The Chinese e-commerce market will grow at annual rate of 25 percent to reach US$718 billion in 2017, predicted management consulting firm A.T. Kearney.
With the Chinese consumers' voracious appetite for online shopping, China is well on her way to meet that projection. For instance, Alibaba reported US$2 billion in sales within the first hour and 12 seconds of its 11.11 Shopping festival. Also known as Singles' Day, the 11.11 Shopping festival is a 24-hour online sale held on 11 November annually, which is similar to Cyber Monday and Black Friday in the United States .

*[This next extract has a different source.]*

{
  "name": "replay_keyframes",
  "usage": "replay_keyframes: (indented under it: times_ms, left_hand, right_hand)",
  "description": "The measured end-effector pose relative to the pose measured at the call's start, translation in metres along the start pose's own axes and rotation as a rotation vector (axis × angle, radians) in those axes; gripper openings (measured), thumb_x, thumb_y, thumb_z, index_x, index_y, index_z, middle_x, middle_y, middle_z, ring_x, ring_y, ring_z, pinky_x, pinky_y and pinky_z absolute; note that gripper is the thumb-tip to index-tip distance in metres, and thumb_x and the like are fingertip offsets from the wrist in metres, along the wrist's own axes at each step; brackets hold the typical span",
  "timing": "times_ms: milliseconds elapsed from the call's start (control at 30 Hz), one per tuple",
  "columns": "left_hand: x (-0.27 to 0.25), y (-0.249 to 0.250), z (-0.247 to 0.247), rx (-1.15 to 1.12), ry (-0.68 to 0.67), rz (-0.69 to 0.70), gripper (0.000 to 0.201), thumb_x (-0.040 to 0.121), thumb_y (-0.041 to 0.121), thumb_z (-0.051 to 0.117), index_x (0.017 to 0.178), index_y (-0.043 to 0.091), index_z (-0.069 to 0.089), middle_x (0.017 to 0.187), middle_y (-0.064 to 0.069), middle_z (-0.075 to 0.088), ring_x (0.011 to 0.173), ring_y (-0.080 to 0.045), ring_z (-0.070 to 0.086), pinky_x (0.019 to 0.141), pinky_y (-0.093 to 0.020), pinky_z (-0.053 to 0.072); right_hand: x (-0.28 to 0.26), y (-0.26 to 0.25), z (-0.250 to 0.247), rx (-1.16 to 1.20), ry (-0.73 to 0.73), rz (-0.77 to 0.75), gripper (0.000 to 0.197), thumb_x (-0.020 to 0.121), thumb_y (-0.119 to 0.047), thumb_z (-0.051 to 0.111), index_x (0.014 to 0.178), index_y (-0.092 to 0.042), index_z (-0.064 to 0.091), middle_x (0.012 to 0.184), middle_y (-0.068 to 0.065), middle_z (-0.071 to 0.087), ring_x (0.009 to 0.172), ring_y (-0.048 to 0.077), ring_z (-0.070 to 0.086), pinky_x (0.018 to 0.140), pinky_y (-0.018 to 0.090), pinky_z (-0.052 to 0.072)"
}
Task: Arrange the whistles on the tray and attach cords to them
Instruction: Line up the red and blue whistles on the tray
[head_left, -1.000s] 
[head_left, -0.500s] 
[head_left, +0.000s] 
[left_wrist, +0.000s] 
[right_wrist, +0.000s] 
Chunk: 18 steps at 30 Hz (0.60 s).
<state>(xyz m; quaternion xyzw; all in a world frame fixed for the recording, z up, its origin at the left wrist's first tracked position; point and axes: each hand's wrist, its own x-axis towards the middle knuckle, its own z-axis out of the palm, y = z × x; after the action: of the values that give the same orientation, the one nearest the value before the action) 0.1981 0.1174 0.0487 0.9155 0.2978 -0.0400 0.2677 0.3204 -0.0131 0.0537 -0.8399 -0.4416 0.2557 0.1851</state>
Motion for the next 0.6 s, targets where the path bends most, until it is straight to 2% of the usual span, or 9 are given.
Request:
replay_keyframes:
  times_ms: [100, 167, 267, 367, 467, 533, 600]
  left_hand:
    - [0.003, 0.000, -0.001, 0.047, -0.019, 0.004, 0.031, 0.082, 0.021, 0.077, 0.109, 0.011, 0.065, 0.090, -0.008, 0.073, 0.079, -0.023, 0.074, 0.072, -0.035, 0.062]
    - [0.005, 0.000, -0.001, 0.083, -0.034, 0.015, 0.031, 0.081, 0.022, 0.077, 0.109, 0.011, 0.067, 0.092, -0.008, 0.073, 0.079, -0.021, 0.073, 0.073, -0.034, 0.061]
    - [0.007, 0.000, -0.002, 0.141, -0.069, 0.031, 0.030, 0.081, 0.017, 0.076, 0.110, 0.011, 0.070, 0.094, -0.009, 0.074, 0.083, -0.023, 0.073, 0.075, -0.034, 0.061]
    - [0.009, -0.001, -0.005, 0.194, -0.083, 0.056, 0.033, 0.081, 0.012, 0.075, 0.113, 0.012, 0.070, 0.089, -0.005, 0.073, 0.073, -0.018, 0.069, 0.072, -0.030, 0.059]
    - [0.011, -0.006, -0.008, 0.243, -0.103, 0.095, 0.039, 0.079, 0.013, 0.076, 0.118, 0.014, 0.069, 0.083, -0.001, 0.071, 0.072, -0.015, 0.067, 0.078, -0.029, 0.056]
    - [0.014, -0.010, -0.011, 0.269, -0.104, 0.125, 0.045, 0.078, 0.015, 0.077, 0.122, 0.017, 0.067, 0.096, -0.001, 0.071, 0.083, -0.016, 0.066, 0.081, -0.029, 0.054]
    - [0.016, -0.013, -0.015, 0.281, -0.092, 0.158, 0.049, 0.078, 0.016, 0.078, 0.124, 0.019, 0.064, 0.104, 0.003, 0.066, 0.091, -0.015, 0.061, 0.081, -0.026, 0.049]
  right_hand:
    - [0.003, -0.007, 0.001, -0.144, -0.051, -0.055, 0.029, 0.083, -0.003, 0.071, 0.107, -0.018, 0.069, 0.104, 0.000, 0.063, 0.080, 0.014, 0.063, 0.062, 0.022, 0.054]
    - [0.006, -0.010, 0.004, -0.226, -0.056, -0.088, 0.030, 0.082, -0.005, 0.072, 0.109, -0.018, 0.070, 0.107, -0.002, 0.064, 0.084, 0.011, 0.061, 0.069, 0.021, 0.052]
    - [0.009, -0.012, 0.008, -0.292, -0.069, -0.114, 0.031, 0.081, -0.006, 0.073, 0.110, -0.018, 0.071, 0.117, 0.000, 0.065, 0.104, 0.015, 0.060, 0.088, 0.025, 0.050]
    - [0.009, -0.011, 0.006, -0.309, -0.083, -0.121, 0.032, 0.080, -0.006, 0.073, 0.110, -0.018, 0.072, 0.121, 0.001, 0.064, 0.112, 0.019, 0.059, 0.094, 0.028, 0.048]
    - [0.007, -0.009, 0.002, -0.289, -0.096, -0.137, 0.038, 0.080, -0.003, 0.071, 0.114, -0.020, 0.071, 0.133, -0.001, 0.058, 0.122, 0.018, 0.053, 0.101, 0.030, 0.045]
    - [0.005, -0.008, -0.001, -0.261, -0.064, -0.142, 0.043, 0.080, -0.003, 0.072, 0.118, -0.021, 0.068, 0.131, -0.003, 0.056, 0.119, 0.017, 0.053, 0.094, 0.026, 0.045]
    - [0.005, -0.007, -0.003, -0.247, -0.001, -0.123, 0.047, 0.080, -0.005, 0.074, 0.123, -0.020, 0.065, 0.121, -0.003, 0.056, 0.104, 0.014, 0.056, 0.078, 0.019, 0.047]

Drivers of e-commerce in China
According to A.T. Kearney's study called China's E-commerce Market 2014: The Logistics Challenges, there are three factors driving China's e-commerce market.
The first is increasing purchasing power. While personable disposable income per capita in China reached US$3,000 in 2013, the consulting firm expects it to rise to more than US$5,000 in 2018.
The second is increased online security. The study found that consumers are more confident to shop online after e-commerce sites in China began tracking and publishing credibility records of online sellers to reduce the risk of fraud.
The third factor is the high number of Internet users. As China has 600 million Internet users, e-commerce sites have a wide pool of consumers to target.
Future of e-commerce
Given the surge in mobile penetration and upgrades to mobile network connectivity, software company hybris expects consumers to prefer using their mobile devices to PCs to shop online. According to hybris' State of Ecommerce in China report, mobile commerce is expected to reach 1 trillion yuan (USD$163 billion) by the end of 2017. Retailers should thus develop a mobile-focused strategy to leverage this trend, advised hybris.
hybris also recommended retailers to have a social commerce strategy. This is because millennials in China are found to be greatly influenced by reviews and advice on social media sites such as Sina Weibo. "Chinese consumers are now more digitally connected, socially networked, and better informed than ever before," said Burghardt Groeber, hybris software's vice president of Greater China. "As China's retail world rapidly swings towards multi-channel formats, consumers will expect these interactions to happen seamlessly, with each new interaction personalised in the context of the last one. It is thus essential that local retailers, or those who are looking to gain a foothold in this burgeoning market, ensure that they deliver harmonised experiences to help attract, retain, and grow a profitable customer base."
Logistic problems hindering e-commerce growth
A.T. Kearney's study also revealed that the lack of high quality logistics providers in China is causing a headache for e-commerce firms.